**DESCRIPTION OF THE TASK:** Using the data below, find how many lines include the word "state" and report that figure alone.

**SUPPLIED DATA:**
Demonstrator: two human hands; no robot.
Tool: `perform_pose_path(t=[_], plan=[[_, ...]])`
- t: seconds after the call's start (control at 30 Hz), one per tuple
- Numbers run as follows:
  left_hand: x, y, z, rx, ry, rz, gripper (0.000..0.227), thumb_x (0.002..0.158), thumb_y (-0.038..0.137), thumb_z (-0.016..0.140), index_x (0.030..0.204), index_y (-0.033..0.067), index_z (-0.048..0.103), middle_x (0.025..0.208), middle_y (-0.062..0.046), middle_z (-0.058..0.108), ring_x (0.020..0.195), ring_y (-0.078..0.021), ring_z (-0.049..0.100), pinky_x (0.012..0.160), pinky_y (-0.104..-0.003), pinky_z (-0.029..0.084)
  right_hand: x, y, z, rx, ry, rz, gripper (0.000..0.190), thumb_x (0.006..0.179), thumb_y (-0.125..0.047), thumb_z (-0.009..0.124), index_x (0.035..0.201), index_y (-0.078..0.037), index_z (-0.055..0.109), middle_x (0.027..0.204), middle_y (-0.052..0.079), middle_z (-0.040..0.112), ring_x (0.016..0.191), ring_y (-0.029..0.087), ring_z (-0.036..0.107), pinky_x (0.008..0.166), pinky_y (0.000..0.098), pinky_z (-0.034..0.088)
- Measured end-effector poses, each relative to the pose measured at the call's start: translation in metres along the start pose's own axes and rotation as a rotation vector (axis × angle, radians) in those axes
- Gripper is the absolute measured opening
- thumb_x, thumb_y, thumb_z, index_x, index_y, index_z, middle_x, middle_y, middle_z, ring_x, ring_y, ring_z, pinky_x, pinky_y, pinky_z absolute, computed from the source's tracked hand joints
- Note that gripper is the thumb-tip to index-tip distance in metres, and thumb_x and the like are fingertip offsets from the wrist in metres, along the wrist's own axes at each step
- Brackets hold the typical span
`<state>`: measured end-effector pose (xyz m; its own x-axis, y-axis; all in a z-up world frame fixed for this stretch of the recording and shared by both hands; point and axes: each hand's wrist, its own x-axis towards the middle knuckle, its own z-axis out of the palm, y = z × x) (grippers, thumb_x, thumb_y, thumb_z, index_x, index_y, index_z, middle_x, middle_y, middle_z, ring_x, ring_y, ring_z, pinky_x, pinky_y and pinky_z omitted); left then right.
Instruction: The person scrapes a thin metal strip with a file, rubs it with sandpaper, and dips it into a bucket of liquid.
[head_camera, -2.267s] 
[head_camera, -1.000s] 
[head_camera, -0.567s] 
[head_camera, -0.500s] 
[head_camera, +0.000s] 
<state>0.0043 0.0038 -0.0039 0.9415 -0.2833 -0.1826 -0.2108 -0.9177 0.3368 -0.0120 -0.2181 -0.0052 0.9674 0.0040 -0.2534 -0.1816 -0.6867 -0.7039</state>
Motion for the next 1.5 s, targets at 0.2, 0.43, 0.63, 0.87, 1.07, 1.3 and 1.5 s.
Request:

**WRITTEN SOLUTION:** 2